*What the task asks*:
Your response should consist of every line below, reproduced without alteration.

(Stored items)
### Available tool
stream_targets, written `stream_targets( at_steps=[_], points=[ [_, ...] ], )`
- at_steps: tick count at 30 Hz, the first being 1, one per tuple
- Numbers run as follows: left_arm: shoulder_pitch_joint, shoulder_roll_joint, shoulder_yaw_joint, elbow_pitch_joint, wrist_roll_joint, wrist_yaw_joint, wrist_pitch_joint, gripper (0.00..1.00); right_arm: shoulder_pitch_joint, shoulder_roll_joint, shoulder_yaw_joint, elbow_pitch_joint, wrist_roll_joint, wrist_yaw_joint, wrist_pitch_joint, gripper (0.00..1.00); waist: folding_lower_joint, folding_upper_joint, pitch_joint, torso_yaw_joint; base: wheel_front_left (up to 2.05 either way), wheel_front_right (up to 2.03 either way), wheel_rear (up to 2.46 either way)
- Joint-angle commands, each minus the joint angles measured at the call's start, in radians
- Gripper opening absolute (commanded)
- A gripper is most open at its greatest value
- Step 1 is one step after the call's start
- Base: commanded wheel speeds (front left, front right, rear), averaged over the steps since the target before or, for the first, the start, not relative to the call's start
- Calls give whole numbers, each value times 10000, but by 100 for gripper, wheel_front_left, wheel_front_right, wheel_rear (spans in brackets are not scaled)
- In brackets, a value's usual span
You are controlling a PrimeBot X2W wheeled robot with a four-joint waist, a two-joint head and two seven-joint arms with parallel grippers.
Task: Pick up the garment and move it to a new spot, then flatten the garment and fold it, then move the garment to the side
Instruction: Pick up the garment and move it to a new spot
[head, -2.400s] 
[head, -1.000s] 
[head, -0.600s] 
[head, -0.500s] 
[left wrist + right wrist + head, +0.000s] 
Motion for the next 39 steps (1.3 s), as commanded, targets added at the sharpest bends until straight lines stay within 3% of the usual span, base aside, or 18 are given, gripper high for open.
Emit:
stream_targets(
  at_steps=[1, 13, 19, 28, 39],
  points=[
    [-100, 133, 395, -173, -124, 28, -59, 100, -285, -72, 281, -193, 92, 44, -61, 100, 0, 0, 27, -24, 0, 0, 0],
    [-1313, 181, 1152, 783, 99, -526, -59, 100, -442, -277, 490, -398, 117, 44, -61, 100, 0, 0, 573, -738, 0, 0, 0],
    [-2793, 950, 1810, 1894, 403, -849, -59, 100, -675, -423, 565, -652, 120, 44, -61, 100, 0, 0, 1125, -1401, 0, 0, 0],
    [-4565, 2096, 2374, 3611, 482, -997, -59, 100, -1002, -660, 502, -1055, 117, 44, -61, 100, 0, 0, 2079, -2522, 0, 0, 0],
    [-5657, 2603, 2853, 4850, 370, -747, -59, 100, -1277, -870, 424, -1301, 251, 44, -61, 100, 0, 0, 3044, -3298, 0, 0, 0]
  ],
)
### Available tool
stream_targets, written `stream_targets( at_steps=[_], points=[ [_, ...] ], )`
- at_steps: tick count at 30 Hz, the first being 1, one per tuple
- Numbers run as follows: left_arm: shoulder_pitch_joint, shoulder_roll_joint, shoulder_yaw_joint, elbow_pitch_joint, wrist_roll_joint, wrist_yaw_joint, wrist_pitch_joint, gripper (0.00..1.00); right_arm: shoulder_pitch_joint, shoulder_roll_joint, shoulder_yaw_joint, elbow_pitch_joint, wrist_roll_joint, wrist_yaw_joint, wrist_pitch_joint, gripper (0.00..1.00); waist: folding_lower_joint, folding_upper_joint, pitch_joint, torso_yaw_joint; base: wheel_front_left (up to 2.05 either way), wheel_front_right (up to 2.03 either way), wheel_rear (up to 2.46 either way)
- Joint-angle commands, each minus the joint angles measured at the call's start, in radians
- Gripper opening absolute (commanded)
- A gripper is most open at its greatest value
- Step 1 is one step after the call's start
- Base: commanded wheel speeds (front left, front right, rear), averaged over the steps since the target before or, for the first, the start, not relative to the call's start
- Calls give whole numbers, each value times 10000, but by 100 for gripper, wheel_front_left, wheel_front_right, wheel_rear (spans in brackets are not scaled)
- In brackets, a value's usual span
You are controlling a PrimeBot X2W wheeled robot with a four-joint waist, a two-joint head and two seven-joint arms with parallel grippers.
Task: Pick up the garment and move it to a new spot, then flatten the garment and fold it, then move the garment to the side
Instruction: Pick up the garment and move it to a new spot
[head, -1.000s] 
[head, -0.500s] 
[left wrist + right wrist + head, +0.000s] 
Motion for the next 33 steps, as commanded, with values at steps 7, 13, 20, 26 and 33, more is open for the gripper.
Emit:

*Exercise answer*:
### Available tool
stream_targets, written `stream_targets( at_steps=[_], points=[ [_, ...] ], )`
- at_steps: tick count at 30 Hz, the first being 1, one per tuple
- Numbers run as follows: left_arm: shoulder_pitch_joint, shoulder_roll_joint, shoulder_yaw_joint, elbow_pitch_joint, wrist_roll_joint, wrist_yaw_joint, wrist_pitch_joint, gripper (0.00..1.00); right_arm: shoulder_pitch_joint, shoulder_roll_joint, shoulder_yaw_joint, elbow_pitch_joint, wrist_roll_joint, wrist_yaw_joint, wrist_pitch_joint, gripper (0.00..1.00); waist: folding_lower_joint, folding_upper_joint, pitch_joint, torso_yaw_joint; base: wheel_front_left (up to 2.05 either way), wheel_front_right (up to 2.03 either way), wheel_rear (up to 2.46 either way)
- Joint-angle commands, each minus the joint angles measured at the call's start, in radians
- Gripper opening absolute (commanded)
- A gripper is most open at its greatest value
- Step 1 is one step after the call's start
- Base: commanded wheel speeds (front left, front right, rear), averaged over the steps since the target before or, for the first, the start, not relative to the call's start
- Calls give whole numbers, each value times 10000, but by 100 for gripper, wheel_front_left, wheel_front_right, wheel_rear (spans in brackets are not scaled)
- In brackets, a value's usual span
You are controlling a PrimeBot X2W wheeled robot with a four-joint waist, a two-joint head and two seven-joint arms with parallel grippers.
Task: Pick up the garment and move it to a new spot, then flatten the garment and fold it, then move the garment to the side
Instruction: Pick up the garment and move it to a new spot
[head, -2.400s] 
[head, -1.000s] 
[head, -0.600s] 
[head, -0.500s] 
[left wrist + right wrist + head, +0.000s] 
Motion for the next 39 steps (1.3 s), as commanded, targets added at the sharpest bends until straight lines stay within 3% of the usual span, base aside, or 18 are given, gripper high for open.
Emit:
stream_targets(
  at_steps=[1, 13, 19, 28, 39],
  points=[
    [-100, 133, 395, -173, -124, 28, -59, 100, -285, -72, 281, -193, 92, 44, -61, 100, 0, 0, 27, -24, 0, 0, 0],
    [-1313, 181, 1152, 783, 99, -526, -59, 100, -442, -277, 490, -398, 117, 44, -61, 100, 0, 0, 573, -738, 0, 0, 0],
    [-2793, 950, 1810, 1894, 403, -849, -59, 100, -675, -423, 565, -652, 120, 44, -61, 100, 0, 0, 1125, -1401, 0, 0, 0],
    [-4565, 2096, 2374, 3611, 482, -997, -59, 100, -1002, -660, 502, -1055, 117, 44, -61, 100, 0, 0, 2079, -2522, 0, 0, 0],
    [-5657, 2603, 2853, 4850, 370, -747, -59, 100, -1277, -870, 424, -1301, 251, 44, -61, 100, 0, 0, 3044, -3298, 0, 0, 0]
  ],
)
### Available tool
stream_targets, written `stream_targets( at_steps=[_], points=[ [_, ...] ], )`
- at_steps: tick count at 30 Hz, the first being 1, one per tuple
- Numbers run as follows: left_arm: shoulder_pitch_joint, shoulder_roll_joint, shoulder_yaw_joint, elbow_pitch_joint, wrist_roll_joint, wrist_yaw_joint, wrist_pitch_joint, gripper (0.00..1.00); right_arm: shoulder_pitch_joint, shoulder_roll_joint, shoulder_yaw_joint, elbow_pitch_joint, wrist_roll_joint, wrist_yaw_joint, wrist_pitch_joint, gripper (0.00..1.00); waist: folding_lower_joint, folding_upper_joint, pitch_joint, torso_yaw_joint; base: wheel_front_left (up to 2.05 either way), wheel_front_right (up to 2.03 either way), wheel_rear (up to 2.46 either way)
- Joint-angle commands, each minus the joint angles measured at the call's start, in radians
- Gripper opening absolute (commanded)
- A gripper is most open at its greatest value
- Step 1 is one step after the call's start
- Base: commanded wheel speeds (front left, front right, rear), averaged over the steps since the target before or, for the first, the start, not relative to the call's start
- Calls give whole numbers, each value times 10000, but by 100 for gripper, wheel_front_left, wheel_front_right, wheel_rear (spans in brackets are not scaled)
- In brackets, a value's usual span
You are controlling a PrimeBot X2W wheeled robot with a four-joint waist, a two-joint head and two seven-joint arms with parallel grippers.
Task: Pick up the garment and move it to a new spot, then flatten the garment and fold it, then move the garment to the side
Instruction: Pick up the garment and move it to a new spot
[head, -1.000s] 
[head, -0.500s] 
[left wrist + right wrist + head, +0.000s] 
Motion for the next 33 steps, as commanded, with values at steps 7, 13, 20, 26 and 33, more is open for the gripper.
Emit:

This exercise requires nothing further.